### What to do
All lines holding the word "white" should be located in the records and copied.

Records from a data collection:
>>>>

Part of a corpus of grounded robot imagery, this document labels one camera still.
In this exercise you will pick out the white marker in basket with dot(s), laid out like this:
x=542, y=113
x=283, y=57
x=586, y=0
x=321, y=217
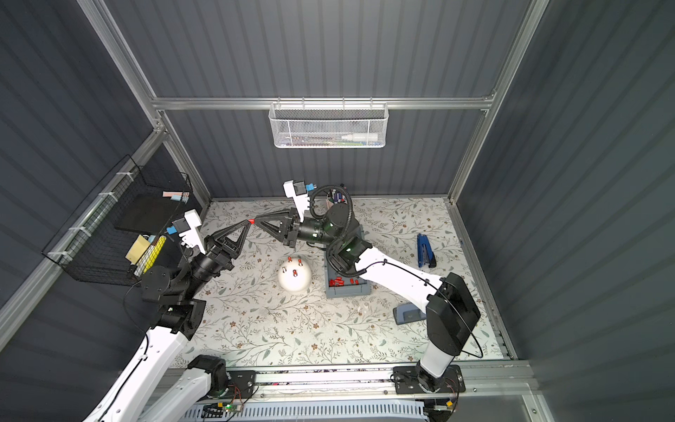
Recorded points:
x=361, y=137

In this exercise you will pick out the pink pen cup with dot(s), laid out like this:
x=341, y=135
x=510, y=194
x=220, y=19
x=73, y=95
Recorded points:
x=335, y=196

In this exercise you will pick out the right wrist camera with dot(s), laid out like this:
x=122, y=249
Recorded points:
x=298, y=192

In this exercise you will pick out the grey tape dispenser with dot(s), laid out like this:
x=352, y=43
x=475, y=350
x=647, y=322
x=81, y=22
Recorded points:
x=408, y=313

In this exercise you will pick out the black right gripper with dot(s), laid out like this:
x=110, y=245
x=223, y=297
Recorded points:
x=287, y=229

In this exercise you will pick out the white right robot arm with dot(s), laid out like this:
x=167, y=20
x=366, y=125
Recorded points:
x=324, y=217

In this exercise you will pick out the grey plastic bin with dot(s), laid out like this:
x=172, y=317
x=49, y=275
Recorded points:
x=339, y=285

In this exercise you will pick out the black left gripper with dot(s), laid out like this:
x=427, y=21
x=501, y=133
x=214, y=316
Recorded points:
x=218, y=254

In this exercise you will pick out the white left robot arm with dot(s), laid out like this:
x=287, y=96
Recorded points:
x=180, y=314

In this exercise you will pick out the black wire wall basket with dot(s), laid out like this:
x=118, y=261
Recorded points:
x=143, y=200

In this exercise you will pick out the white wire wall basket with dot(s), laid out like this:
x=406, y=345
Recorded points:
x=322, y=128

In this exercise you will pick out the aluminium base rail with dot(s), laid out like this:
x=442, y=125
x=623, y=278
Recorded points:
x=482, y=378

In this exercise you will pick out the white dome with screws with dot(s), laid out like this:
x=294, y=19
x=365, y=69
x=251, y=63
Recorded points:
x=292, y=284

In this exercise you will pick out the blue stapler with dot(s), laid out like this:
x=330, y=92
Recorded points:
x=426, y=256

<<<<

### Answer to this task
In this exercise you will pick out the white marker in basket with dot(s), laid out like this:
In this exercise you will pick out the white right robot arm with dot(s), laid out like this:
In this exercise you will pick out the white left robot arm with dot(s), laid out like this:
In this exercise you will pick out the white wire wall basket with dot(s), laid out like this:
In this exercise you will pick out the white dome with screws with dot(s), laid out like this:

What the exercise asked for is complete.